Exercise objective
Every entry, from the first to the last, should be written out exactly.

Records
════════════════════

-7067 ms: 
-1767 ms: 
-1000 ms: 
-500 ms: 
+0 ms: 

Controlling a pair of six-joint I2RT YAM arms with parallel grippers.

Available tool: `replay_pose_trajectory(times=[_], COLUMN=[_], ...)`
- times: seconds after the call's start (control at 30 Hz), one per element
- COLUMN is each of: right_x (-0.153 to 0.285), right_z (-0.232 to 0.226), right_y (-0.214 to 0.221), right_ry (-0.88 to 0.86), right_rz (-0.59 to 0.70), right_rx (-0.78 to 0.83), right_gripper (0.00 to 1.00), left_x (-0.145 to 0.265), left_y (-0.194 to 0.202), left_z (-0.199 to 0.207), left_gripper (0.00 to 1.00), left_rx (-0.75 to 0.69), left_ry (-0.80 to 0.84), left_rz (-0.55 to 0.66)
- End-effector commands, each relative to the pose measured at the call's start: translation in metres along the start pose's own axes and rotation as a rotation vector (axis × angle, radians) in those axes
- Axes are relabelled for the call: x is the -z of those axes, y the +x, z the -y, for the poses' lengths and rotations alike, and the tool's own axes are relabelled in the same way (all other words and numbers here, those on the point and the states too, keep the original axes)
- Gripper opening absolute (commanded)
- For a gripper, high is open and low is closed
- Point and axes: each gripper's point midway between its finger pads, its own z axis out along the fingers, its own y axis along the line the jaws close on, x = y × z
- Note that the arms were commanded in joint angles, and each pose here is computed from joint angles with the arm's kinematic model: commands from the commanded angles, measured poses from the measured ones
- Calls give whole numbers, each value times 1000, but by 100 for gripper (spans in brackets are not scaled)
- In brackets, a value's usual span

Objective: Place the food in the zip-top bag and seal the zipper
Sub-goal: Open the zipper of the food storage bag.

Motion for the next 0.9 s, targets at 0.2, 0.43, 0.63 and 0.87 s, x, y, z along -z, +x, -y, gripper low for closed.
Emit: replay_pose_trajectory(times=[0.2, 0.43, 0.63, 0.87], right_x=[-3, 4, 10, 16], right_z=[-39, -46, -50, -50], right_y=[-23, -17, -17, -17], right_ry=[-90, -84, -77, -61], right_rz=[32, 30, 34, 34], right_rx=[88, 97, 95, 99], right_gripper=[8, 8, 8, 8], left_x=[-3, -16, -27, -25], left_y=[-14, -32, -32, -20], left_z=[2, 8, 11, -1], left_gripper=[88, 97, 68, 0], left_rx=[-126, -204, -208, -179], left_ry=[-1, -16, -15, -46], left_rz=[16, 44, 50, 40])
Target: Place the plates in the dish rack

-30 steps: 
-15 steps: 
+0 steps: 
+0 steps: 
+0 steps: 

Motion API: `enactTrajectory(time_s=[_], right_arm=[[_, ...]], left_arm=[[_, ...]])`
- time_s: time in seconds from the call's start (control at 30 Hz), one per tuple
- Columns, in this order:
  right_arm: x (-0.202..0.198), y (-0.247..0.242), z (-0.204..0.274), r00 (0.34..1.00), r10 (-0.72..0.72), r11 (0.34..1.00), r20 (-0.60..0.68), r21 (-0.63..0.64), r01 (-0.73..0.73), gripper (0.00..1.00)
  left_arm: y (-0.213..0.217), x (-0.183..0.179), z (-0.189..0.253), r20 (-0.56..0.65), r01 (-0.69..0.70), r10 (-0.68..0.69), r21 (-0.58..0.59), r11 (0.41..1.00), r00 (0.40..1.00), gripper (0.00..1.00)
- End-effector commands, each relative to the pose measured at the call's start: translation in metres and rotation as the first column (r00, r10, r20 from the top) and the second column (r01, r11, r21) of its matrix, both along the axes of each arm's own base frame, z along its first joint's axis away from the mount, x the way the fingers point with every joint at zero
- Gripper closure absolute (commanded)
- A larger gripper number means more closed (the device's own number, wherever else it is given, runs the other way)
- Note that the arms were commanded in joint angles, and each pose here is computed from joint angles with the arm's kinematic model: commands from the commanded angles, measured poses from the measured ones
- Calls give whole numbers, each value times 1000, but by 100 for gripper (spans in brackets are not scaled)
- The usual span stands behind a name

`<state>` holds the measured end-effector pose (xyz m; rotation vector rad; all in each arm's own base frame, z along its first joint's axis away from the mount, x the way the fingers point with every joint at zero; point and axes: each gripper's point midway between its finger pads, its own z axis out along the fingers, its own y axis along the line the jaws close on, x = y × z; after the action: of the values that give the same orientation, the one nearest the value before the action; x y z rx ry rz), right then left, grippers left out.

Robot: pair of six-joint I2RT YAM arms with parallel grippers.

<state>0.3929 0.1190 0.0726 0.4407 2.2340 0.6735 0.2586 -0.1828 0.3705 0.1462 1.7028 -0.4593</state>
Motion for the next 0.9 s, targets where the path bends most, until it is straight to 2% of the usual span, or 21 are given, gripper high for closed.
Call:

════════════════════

Solution to this exercise
-7067 ms: 
-1767 ms: 
-1000 ms: 
-500 ms: 
+0 ms: 

Controlling a pair of six-joint I2RT YAM arms with parallel grippers.

Available tool: `replay_pose_trajectory(times=[_], COLUMN=[_], ...)`
- times: seconds after the call's start (control at 30 Hz), one per element
- COLUMN is each of: right_x (-0.153 to 0.285), right_z (-0.232 to 0.226), right_y (-0.214 to 0.221), right_ry (-0.88 to 0.86), right_rz (-0.59 to 0.70), right_rx (-0.78 to 0.83), right_gripper (0.00 to 1.00), left_x (-0.145 to 0.265), left_y (-0.194 to 0.202), left_z (-0.199 to 0.207), left_gripper (0.00 to 1.00), left_rx (-0.75 to 0.69), left_ry (-0.80 to 0.84), left_rz (-0.55 to 0.66)
- End-effector commands, each relative to the pose measured at the call's start: translation in metres along the start pose's own axes and rotation as a rotation vector (axis × angle, radians) in those axes
- Axes are relabelled for the call: x is the -z of those axes, y the +x, z the -y, for the poses' lengths and rotations alike, and the tool's own axes are relabelled in the same way (all other words and numbers here, those on the point and the states too, keep the original axes)
- Gripper opening absolute (commanded)
- For a gripper, high is open and low is closed
- Point and axes: each gripper's point midway between its finger pads, its own z axis out along the fingers, its own y axis along the line the jaws close on, x = y × z
- Note that the arms were commanded in joint angles, and each pose here is computed from joint angles with the arm's kinematic model: commands from the commanded angles, measured poses from the measured ones
- Calls give whole numbers, each value times 1000, but by 100 for gripper (spans in brackets are not scaled)
- In brackets, a value's usual span

Objective: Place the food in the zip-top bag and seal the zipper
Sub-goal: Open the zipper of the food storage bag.

Motion for the next 0.9 s, targets at 0.2, 0.43, 0.63 and 0.87 s, x, y, z along -z, +x, -y, gripper low for closed.
Emit: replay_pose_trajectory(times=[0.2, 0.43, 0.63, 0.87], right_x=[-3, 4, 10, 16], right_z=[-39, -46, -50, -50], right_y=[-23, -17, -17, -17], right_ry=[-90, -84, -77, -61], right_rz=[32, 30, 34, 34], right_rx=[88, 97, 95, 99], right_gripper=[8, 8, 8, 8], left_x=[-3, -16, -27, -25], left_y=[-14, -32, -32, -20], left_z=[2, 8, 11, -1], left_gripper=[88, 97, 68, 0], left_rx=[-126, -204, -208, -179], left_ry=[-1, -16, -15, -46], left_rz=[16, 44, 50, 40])
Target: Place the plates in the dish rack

-30 steps: 
-15 steps: 
+0 steps: 
+0 steps: 
+0 steps: 

Motion API: `enactTrajectory(time_s=[_], right_arm=[[_, ...]], left_arm=[[_, ...]])`
- time_s: time in seconds from the call's start (control at 30 Hz), one per tuple
- Columns, in this order:
  right_arm: x (-0.202..0.198), y (-0.247..0.242), z (-0.204..0.274), r00 (0.34..1.00), r10 (-0.72..0.72), r11 (0.34..1.00), r20 (-0.60..0.68), r21 (-0.63..0.64), r01 (-0.73..0.73), gripper (0.00..1.00)
  left_arm: y (-0.213..0.217), x (-0.183..0.179), z (-0.189..0.253), r20 (-0.56..0.65), r01 (-0.69..0.70), r10 (-0.68..0.69), r21 (-0.58..0.59), r11 (0.41..1.00), r00 (0.40..1.00), gripper (0.00..1.00)
- End-effector commands, each relative to the pose measured at the call's start: translation in metres and rotation as the first column (r00, r10, r20 from the top) and the second column (r01, r11, r21) of its matrix, both along the axes of each arm's own base frame, z along its first joint's axis away from the mount, x the way the fingers point with every joint at zero
- Gripper closure absolute (commanded)
- A larger gripper number means more closed (the device's own number, wherever else it is given, runs the other way)
- Note that the arms were commanded in joint angles, and each pose here is computed from joint angles with the arm's kinematic model: commands from the commanded angles, measured poses from the measured ones
- Calls give whole numbers, each value times 1000, but by 100 for gripper (spans in brackets are not scaled)
- The usual span stands behind a name

`<state>` holds the measured end-effector pose (xyz m; rotation vector rad; all in each arm's own base frame, z along its first joint's axis away from the mount, x the way the fingers point with every joint at zero; point and axes: each gripper's point midway between its finger pads, its own z axis out along the fingers, its own y axis along the line the jaws close on, x = y × z; after the action: of the values that give the same orientation, the one nearest the value before the action; x y z rx ry rz), right then left, grippers left out.

Robot: pair of six-joint I2RT YAM arms with parallel grippers.

<state>0.3929 0.1190 0.0726 0.4407 2.2340 0.6735 0.2586 -0.1828 0.3705 0.1462 1.7028 -0.4593</state>
Motion for the next 0.9 s, targets where the path bends most, until it is straight to 2% of the usual span, or 21 are given, gripper high for closed.
Call:

This exercise has been completed.